--- Try it ---
For the material below, output exactly the span from the line with "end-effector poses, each" to the line with "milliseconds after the", including both, and nothing besides.
BEGIN
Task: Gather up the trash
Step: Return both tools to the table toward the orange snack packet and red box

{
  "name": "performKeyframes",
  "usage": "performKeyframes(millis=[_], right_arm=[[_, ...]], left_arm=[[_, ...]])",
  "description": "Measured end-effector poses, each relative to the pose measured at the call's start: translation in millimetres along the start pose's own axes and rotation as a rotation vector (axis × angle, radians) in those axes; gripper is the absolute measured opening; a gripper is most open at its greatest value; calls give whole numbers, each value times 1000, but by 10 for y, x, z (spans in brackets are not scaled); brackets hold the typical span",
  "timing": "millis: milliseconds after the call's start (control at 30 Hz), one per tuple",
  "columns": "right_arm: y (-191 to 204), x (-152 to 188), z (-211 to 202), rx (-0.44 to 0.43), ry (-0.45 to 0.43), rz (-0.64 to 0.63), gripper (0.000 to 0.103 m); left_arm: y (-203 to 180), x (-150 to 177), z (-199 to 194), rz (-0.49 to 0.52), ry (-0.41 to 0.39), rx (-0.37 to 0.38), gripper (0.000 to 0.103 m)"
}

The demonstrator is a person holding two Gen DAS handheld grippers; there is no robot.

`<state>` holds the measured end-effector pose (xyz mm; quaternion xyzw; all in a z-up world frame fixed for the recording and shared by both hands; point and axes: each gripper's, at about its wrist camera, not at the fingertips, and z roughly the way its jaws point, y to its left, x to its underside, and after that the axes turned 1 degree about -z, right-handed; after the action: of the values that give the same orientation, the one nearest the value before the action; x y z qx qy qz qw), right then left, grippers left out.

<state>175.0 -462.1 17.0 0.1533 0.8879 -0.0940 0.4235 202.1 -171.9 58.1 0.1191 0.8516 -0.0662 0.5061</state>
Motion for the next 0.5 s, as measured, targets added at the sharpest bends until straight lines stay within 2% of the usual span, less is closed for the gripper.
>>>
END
--- Solved exercise ---
  "description": "Measured end-effector poses, each relative to the pose measured at the call's start: translation in millimetres along the start pose's own axes and rotation as a rotation vector (axis × angle, radians) in those axes; gripper is the absolute measured opening; a gripper is most open at its greatest value; calls give whole numbers, each value times 1000, but by 10 for y, x, z (spans in brackets are not scaled); brackets hold the typical span",
  "timing": "millis: milliseconds after the call's start (control at 30 Hz), one per tuple",

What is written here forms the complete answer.